Nobel Prize-Winning Biologist on Trans Movement: Taking Hormones Is 'Inherently Dangerous'

Dr. Christiane Nüsslein-Volhard, director emeritus at the Max Planck Institute for Developmental Biology, won a Nobel Prize in Physiology or Medicine in 1995. As a biologist, she has long studied DNA, biochemistry, and embryonic development.

On August 22, Emma, Germany’s leading feminist magazine, published Chantal Louis’ interview with Nüsslein-Volhard, in which the biologist both attacked core claims advanced by trans activists and criticized their anti-scientific basis.

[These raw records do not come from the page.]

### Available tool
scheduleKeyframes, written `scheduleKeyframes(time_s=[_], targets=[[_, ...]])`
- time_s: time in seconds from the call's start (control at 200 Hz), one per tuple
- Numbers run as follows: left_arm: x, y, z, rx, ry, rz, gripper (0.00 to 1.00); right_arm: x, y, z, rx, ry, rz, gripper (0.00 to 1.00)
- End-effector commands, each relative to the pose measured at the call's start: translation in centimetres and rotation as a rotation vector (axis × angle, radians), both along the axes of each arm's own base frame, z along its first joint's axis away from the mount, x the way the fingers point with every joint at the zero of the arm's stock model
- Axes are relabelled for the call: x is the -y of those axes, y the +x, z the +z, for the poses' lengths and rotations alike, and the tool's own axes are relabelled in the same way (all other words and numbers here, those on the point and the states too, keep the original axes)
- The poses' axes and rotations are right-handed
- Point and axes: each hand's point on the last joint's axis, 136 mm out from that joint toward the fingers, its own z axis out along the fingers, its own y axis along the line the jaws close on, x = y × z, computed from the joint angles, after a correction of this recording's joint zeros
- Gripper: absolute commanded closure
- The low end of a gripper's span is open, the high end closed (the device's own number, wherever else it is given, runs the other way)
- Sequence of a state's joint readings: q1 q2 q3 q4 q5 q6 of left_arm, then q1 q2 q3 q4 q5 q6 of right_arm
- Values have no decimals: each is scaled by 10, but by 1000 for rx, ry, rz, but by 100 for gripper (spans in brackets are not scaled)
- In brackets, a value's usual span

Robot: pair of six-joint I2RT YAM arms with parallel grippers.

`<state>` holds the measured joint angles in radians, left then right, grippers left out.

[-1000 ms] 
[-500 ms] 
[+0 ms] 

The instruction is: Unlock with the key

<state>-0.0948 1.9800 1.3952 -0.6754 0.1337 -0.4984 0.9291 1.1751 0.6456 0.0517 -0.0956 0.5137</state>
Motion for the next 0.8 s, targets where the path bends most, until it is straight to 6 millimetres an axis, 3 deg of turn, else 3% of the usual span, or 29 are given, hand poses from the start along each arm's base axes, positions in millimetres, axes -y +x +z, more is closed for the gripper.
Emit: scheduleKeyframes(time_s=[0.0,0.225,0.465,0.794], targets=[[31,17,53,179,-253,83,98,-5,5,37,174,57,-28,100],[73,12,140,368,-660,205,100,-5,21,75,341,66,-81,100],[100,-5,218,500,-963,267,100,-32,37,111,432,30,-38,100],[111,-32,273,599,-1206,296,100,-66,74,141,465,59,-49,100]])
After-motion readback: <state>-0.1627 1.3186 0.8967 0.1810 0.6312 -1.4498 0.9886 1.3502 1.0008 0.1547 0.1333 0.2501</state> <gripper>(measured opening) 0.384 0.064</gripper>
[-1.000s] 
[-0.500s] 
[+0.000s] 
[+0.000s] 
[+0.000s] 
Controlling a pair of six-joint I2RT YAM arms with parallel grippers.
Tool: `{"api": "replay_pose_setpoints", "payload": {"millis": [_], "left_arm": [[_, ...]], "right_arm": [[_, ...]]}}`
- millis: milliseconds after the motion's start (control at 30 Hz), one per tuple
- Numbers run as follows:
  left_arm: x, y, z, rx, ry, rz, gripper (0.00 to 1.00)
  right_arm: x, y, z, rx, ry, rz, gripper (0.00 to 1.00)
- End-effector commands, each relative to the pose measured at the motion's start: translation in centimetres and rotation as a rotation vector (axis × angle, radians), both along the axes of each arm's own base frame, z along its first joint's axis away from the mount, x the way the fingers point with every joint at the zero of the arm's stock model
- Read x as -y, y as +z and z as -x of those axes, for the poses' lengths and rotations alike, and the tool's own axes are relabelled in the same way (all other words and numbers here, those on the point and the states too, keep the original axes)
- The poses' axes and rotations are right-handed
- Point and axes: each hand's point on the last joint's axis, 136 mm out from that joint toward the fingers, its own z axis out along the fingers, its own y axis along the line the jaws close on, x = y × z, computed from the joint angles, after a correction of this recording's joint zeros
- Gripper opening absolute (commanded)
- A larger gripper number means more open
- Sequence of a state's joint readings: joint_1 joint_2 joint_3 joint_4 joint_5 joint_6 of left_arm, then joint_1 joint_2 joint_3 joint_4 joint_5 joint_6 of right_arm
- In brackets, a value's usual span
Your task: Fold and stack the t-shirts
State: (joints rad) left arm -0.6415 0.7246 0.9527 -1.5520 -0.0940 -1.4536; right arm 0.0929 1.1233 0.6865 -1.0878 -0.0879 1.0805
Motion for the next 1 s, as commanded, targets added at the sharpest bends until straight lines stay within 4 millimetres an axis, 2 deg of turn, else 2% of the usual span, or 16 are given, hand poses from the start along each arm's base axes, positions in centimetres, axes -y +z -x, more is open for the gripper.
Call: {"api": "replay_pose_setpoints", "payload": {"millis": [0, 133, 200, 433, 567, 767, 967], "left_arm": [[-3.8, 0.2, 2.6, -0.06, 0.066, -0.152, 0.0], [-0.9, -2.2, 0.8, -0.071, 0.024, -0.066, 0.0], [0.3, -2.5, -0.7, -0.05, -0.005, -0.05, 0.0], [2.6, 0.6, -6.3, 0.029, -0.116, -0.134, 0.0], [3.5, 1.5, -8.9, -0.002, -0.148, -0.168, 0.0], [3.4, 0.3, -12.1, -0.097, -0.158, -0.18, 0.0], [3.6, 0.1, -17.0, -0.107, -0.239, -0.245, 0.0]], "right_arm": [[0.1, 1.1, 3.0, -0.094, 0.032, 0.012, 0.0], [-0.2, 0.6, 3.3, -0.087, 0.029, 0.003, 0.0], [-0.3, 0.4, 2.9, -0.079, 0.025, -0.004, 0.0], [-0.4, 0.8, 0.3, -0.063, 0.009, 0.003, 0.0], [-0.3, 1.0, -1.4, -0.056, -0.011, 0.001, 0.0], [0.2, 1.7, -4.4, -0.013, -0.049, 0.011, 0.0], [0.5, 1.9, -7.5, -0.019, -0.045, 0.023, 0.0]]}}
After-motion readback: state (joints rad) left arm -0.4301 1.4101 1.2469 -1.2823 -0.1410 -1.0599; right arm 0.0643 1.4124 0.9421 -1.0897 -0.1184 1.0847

Suggesting that an ignorance of basic biology may be to blame for the “unscientific” claim that there are many genders, Nüsslein-Volhard noted (in German; the following is a Google translation) that “all mammals have two sexes. There’s the one sex that produces the eggs [and] has two X chromosomes. That’s called female. And there’s the other one that makes the sperm [and] has an X and a Y chromosome. That’s called male.”

After revisiting what she regarded as biological basics, Nüsslein-Volhard noted that the existence of hermaphrodites doesn’t complicate matters or blur the lines between the sexes. “The fact that there are hermaphrodites does not change the fact that there are two germ cells, eggs and sperm, and therefore two sexes.”